- TASK INSTRUCTIONS
Only the lines from the beginning of the listing below through the line with "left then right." belong in the answer; please print them exactly and drop the pictures.

------------------------------------------------

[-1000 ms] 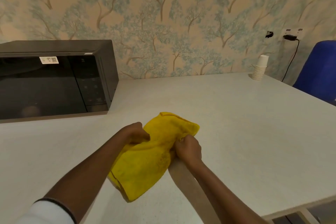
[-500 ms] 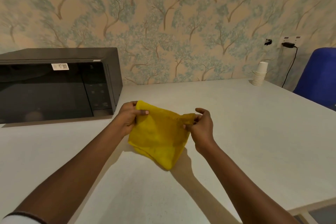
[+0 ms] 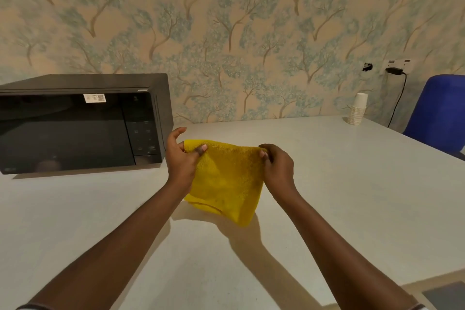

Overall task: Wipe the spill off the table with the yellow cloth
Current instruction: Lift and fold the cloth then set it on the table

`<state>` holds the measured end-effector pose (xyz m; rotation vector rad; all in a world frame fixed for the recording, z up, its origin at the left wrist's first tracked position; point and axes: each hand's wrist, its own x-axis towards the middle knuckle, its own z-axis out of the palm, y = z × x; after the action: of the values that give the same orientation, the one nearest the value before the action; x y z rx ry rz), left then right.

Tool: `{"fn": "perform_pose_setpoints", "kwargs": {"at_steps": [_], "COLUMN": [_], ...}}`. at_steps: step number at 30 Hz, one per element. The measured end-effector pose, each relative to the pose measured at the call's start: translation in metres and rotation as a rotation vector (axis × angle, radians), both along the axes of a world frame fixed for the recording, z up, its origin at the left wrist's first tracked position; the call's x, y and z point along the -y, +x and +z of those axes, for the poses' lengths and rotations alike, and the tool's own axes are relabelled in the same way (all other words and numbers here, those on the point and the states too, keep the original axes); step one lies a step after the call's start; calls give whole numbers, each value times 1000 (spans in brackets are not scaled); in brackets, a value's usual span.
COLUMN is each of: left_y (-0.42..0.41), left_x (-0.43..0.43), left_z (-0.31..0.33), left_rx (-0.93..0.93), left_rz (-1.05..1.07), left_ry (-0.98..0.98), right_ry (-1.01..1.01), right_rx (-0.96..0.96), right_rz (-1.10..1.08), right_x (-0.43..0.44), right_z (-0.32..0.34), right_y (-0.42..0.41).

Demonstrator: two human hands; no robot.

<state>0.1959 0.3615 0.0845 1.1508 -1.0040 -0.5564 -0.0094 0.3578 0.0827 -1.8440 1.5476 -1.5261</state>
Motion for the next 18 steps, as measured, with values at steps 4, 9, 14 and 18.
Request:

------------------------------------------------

- ANSWER FOR THE TASK
[-1000 ms] 
[-500 ms] 
[+0 ms] 

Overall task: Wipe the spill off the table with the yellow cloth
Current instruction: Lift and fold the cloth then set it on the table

`<state>` holds the measured end-effector pose (xyz m; rotation vector rad; all in a world frame fixed for the recording, z up, its origin at the left wrist's first tracked position; point and axes: each hand's wrist, its own x-axis towards the middle knuckle, its own z-axis out of the palm, y = z × x; after the action: of the values that give the same orientation, the one nearest the value before the action; x y z rx ry rz), left then right.

That completes the answer, and no more is expected.